Eight years later, I revisit that horror and wonder – repetitively and boringly – why we allow access to multiple-magazine handguns and semi-automatic machine guns. The fusillade from such guns mandates mass death. The death toll from a magazine-less handgun or a knife will by necessity be lower because time intervenes to allow resistance.
With automatic gunfire, no such intervention is possible.
Back in 1991, in Killeen, Texas – ironically or correctly named – a gunman in Luby’s Cafeteria started firing. Twenty-four people died. Today’s updated website on American mass killing will inform the reader that Virginia Tech’s carnage surpasses Killeen’s.
Just after the cafeteria massacre, Killeen’s congressional representative planned to vote “no” on a time-limited ban on semi-automatic weapons. Then, the killing happened in his backyard, so he voted for the ban. The ban failed.
At that time, before I was thinking about the future of my and everyone else’s children, I recognized the exasperating futility of relying on one’s personal experience to make law or meaning. Does every congressperson need a mass murder in his or her district to vote to stop the carnage?
In 1989, President George H.W. Bush, in an executive order, introduced a temporary ban on the import of five types of assault weapons. Domestic demand and manufacture then increased dramatically.

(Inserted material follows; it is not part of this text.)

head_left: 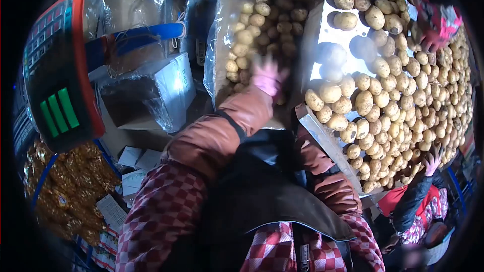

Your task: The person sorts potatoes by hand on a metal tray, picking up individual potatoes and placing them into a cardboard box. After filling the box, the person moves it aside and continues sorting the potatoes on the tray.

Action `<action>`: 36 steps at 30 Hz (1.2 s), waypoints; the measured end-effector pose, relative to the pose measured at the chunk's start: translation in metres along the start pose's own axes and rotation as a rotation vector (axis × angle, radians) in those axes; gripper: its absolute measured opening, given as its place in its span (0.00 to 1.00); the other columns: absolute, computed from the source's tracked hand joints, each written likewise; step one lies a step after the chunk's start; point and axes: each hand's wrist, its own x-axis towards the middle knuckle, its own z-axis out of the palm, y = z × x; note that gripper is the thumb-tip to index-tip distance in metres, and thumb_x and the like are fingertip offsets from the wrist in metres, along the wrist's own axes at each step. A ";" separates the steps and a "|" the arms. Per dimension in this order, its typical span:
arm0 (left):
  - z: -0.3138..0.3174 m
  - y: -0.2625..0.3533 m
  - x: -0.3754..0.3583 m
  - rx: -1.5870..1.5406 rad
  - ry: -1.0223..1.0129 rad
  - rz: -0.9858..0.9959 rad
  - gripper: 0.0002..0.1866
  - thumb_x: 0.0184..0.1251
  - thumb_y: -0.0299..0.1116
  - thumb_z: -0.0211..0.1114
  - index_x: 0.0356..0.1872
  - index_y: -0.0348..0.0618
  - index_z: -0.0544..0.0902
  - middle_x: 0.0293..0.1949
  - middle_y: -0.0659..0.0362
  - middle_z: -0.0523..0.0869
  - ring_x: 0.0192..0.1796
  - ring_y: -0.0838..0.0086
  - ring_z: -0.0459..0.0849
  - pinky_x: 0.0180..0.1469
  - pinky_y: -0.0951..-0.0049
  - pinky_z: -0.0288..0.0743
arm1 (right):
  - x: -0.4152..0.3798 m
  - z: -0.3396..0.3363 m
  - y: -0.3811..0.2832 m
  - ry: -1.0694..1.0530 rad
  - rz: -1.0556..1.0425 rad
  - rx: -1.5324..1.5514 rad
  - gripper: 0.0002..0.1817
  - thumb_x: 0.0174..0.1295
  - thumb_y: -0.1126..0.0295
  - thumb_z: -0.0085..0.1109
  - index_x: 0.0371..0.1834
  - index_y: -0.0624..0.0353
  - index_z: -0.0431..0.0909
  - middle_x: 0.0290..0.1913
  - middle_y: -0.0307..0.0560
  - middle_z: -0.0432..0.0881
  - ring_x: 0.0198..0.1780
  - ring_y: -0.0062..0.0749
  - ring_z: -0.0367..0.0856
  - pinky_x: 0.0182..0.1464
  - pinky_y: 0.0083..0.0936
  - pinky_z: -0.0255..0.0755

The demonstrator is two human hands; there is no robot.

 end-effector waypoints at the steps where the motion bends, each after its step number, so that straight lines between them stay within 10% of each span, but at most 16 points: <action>1: 0.062 0.013 0.006 -0.388 -0.010 0.066 0.28 0.68 0.47 0.57 0.69 0.62 0.71 0.74 0.56 0.66 0.76 0.53 0.58 0.69 0.24 0.46 | -0.001 0.002 0.000 -0.007 0.001 0.001 0.17 0.70 0.61 0.56 0.57 0.55 0.79 0.57 0.50 0.81 0.59 0.40 0.80 0.57 0.37 0.77; 2: 0.099 0.022 0.011 -0.778 -0.018 0.132 0.30 0.67 0.52 0.59 0.70 0.61 0.73 0.73 0.59 0.69 0.72 0.58 0.67 0.66 0.22 0.50 | -0.001 0.002 0.000 -0.007 0.005 -0.003 0.17 0.70 0.61 0.56 0.57 0.55 0.79 0.56 0.50 0.81 0.59 0.40 0.80 0.57 0.37 0.77; 4: 0.053 0.007 0.012 0.069 0.088 0.529 0.26 0.72 0.51 0.53 0.70 0.63 0.73 0.69 0.62 0.74 0.68 0.63 0.73 0.62 0.20 0.51 | -0.004 0.000 -0.003 -0.006 0.006 -0.001 0.17 0.70 0.60 0.56 0.57 0.55 0.79 0.56 0.50 0.81 0.58 0.40 0.80 0.56 0.37 0.77; 5: 0.152 0.004 0.045 0.575 0.537 0.461 0.23 0.75 0.49 0.47 0.66 0.62 0.76 0.68 0.62 0.75 0.66 0.64 0.74 0.60 0.20 0.53 | -0.005 -0.002 -0.005 -0.004 0.001 0.008 0.17 0.70 0.60 0.56 0.57 0.55 0.79 0.56 0.50 0.81 0.58 0.40 0.80 0.56 0.37 0.77; 6: 0.016 -0.005 0.024 0.039 -0.209 0.368 0.19 0.74 0.44 0.50 0.61 0.58 0.79 0.68 0.60 0.74 0.68 0.63 0.71 0.61 0.27 0.57 | -0.005 0.001 -0.005 -0.005 0.012 0.008 0.17 0.70 0.60 0.57 0.57 0.55 0.79 0.56 0.50 0.81 0.58 0.40 0.80 0.56 0.37 0.77; 8: 0.001 -0.037 0.007 -0.151 0.004 0.030 0.18 0.66 0.36 0.58 0.57 0.57 0.80 0.67 0.57 0.73 0.70 0.59 0.69 0.66 0.41 0.61 | -0.003 -0.002 -0.008 0.003 0.000 0.009 0.17 0.70 0.59 0.57 0.57 0.55 0.79 0.55 0.50 0.82 0.58 0.40 0.81 0.56 0.37 0.77; 12: -0.013 -0.074 -0.056 0.024 0.059 0.097 0.24 0.61 0.29 0.62 0.60 0.60 0.78 0.70 0.55 0.69 0.77 0.52 0.60 0.68 0.44 0.66 | -0.004 -0.001 -0.007 0.003 -0.008 0.014 0.18 0.69 0.59 0.57 0.57 0.54 0.80 0.54 0.49 0.82 0.57 0.40 0.81 0.55 0.37 0.77; 14: -0.014 -0.054 -0.053 -0.180 -0.628 -0.108 0.26 0.60 0.28 0.63 0.62 0.58 0.78 0.73 0.55 0.67 0.74 0.50 0.65 0.70 0.47 0.65 | -0.006 -0.002 -0.007 0.009 -0.004 0.015 0.18 0.69 0.58 0.58 0.56 0.54 0.80 0.54 0.49 0.82 0.56 0.40 0.81 0.55 0.37 0.77; 16: -0.015 -0.071 -0.080 -0.641 -0.216 0.316 0.29 0.66 0.31 0.62 0.70 0.55 0.73 0.76 0.54 0.63 0.70 0.55 0.71 0.71 0.59 0.67 | -0.009 -0.005 -0.007 0.006 -0.003 0.009 0.18 0.69 0.58 0.58 0.56 0.54 0.80 0.54 0.49 0.83 0.56 0.40 0.82 0.55 0.37 0.77; 18: -0.065 -0.077 -0.082 -0.426 0.299 0.311 0.28 0.68 0.35 0.63 0.70 0.51 0.73 0.75 0.51 0.65 0.71 0.58 0.71 0.71 0.61 0.66 | -0.009 -0.002 -0.008 0.007 0.006 0.007 0.18 0.69 0.58 0.58 0.56 0.54 0.81 0.53 0.49 0.83 0.55 0.40 0.82 0.54 0.37 0.77; 20: -0.092 -0.089 -0.064 -0.670 0.254 -0.293 0.28 0.69 0.38 0.63 0.70 0.49 0.73 0.71 0.45 0.70 0.70 0.55 0.72 0.70 0.58 0.67 | -0.010 -0.005 -0.011 0.003 0.013 0.000 0.18 0.68 0.57 0.59 0.56 0.54 0.81 0.53 0.49 0.83 0.55 0.40 0.82 0.54 0.38 0.77; 21: -0.101 -0.108 -0.050 -0.377 0.720 -0.126 0.26 0.73 0.44 0.58 0.68 0.47 0.74 0.66 0.40 0.74 0.64 0.49 0.78 0.64 0.54 0.74 | -0.009 -0.005 -0.013 -0.002 0.011 -0.008 0.18 0.68 0.57 0.59 0.56 0.53 0.81 0.53 0.49 0.83 0.55 0.40 0.82 0.54 0.38 0.77; 22: -0.088 -0.123 -0.036 -0.378 0.726 -0.131 0.26 0.73 0.44 0.58 0.68 0.47 0.74 0.66 0.40 0.74 0.64 0.49 0.78 0.64 0.54 0.74 | -0.008 -0.004 -0.014 -0.002 0.015 -0.013 0.18 0.68 0.57 0.59 0.56 0.53 0.81 0.52 0.49 0.83 0.55 0.40 0.82 0.54 0.38 0.77; 24: -0.045 -0.149 -0.020 -0.632 -0.141 -0.554 0.25 0.71 0.42 0.59 0.65 0.42 0.76 0.53 0.38 0.84 0.56 0.45 0.83 0.58 0.51 0.77 | -0.009 -0.003 -0.017 -0.003 0.019 -0.028 0.18 0.68 0.56 0.59 0.56 0.53 0.81 0.52 0.49 0.84 0.54 0.40 0.83 0.53 0.38 0.77; 27: -0.027 -0.193 -0.023 -0.530 0.028 -0.486 0.16 0.67 0.38 0.59 0.52 0.44 0.83 0.43 0.41 0.88 0.50 0.43 0.85 0.51 0.47 0.78 | -0.008 -0.003 -0.022 -0.001 0.009 -0.032 0.18 0.68 0.56 0.60 0.55 0.53 0.82 0.51 0.48 0.84 0.54 0.40 0.83 0.53 0.38 0.77; 36: -0.044 -0.166 -0.015 -0.529 0.068 -0.476 0.22 0.70 0.34 0.51 0.64 0.49 0.76 0.45 0.41 0.87 0.50 0.42 0.84 0.52 0.46 0.78 | -0.022 -0.007 -0.023 0.069 -0.033 -0.021 0.19 0.67 0.54 0.61 0.55 0.52 0.83 0.50 0.48 0.85 0.52 0.40 0.84 0.52 0.38 0.77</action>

Between 1989 and 1992, six attempts failed to pass an assault weapons ban. Finally, in 1994, it passed narrowly, 216-to-214, prohibiting for 10 years the sale, manufacture and possession of 19 types of semi-automatic weapons but specifically exempting 650 types of sporting rifles. Lobbying by the National Rifle Association led to concessions in the form of the removal of registration requirements and the inclusion of the provision that the ban automatically expire in 2004.
Sixteen years after Killeen, eight years post-Columbine, three years after the end of the ban, would a new ban be effective? (It didn’t prevent Columbine due to its multiple concessions to Second Amendment purists.)
People will always want to kill one another. I accept this truth as I near 50, so let’s examine how technology facilitates killing. We regulate the way we drive; we say who can and cannot drink alcohol, who can and cannot vote. We can’t legislate out of existence the desire to kill, but we can legislate, limit, ban and regulate the machinery of death by bullet.
The “slippery slope” argument affixes itself to any argument connecting the two following words: “gun” and “control.” A dear friend’s only child was murdered by a stranger with a handgun. She ended up working with James Brady, who had himself been shot at and disabled by a handgun. Even so, the gun lobbyists targeted her as they targeted – metaphor wholly intended – Brady, a Reagan appointee, as anti-American, unpatriotic, and various unprintable insults.
For 16 years, I taught at a college, and thus the scene of dormitories and classrooms punctuated by staccato gunfire is easily accessible to my imagination. Virginia Tech could have been my campus, my alma mater – the University of Denver – or anywhere in this country where it’s easier to buy a gun than it is to acquire health insurance, find affordable day care, or locate an adequately funded urban public school.
Does the Second Amendment entitle you or me to buy a weapon of mass destruction? How does such a weapon link any one citizen to a “well-regulated militia”? Ask the families of Columbine victims, or of our latest Columbine- and Killeen-style massacre, now available at your local higher ed campus.